• [Directions] Without including any images, output the listing below exactly.

• [Information shown]

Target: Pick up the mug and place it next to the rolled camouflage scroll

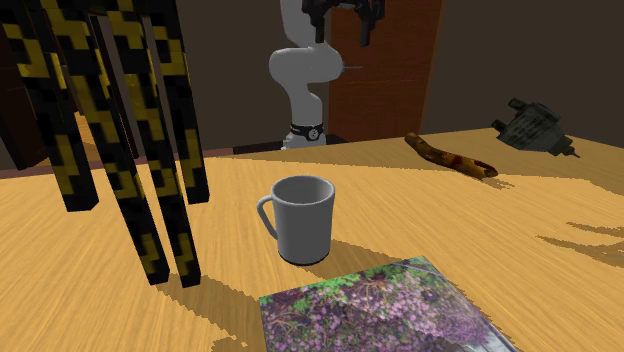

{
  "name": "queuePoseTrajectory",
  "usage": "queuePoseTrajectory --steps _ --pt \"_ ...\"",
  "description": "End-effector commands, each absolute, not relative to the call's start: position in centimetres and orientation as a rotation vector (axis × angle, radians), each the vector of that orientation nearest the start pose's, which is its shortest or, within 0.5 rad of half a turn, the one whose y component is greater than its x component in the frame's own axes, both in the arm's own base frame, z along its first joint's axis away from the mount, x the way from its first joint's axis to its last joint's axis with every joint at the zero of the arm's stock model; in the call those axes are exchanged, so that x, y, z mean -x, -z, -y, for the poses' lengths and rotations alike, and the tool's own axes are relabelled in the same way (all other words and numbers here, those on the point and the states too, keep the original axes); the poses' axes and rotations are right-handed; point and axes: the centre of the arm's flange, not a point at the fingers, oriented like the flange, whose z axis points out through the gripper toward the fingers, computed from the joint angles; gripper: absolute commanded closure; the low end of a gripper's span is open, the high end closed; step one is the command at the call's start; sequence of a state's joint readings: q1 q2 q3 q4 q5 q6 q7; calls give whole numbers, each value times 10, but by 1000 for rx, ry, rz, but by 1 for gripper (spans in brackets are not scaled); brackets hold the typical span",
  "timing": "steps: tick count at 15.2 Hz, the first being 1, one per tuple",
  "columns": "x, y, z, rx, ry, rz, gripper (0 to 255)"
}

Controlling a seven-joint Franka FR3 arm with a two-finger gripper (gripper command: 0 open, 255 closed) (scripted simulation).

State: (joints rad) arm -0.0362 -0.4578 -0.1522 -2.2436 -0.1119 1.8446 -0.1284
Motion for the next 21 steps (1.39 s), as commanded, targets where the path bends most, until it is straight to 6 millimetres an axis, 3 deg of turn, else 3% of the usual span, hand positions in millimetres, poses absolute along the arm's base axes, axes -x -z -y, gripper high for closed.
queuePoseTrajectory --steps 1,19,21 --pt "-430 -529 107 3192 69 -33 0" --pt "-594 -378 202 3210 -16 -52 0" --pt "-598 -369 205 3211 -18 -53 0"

• [Your solution]
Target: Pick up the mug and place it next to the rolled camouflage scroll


{
  "name": "queuePoseTrajectory",
  "usage": "queuePoseTrajectory --steps _ --pt \"_ ...\"",
  "description": "End-effector commands, each absolute, not relative to the call's start: position in centimetres and orientation as a rotation vector (axis × angle, radians), each the vector of that orientation nearest the start pose's, which is its shortest or, within 0.5 rad of half a turn, the one whose y component is greater than its x component in the frame's own axes, both in the arm's own base frame, z along its first joint's axis away from the mount, x the way from its first joint's axis to its last joint's axis with every joint at the zero of the arm's stock model; in the call those axes are exchanged, so that x, y, z mean -x, -z, -y, for the poses' lengths and rotations alike, and the tool's own axes are relabelled in the same way (all other words and numbers here, those on the point and the states too, keep the original axes); the poses' axes and rotations are right-handed; point and axes: the centre of the arm's flange, not a point at the fingers, oriented like the flange, whose z axis points out through the gripper toward the fingers, computed from the joint angles; gripper: absolute commanded closure; the low end of a gripper's span is open, the high end closed; step one is the command at the call's start; sequence of a state's joint readings: q1 q2 q3 q4 q5 q6 q7; calls give whole numbers, each value times 10, but by 1000 for rx, ry, rz, but by 1 for gripper (spans in brackets are not scaled); brackets hold the typical span",
  "timing": "steps: tick count at 15.2 Hz, the first being 1, one per tuple",
  "columns": "x, y, z, rx, ry, rz, gripper (0 to 255)"
}

Controlling a seven-joint Franka FR3 arm with a two-finger gripper (gripper command: 0 open, 255 closed) (scripted simulation).

State: (joints rad) arm -0.0362 -0.4578 -0.1522 -2.2436 -0.1119 1.8446 -0.1284
Motion for the next 21 steps (1.39 s), as commanded, targets where the path bends most, until it is straight to 6 millimetres an axis, 3 deg of turn, else 3% of the usual span, hand positions in millimetres, poses absolute along the arm's base axes, axes -x -z -y, gripper high for closed.
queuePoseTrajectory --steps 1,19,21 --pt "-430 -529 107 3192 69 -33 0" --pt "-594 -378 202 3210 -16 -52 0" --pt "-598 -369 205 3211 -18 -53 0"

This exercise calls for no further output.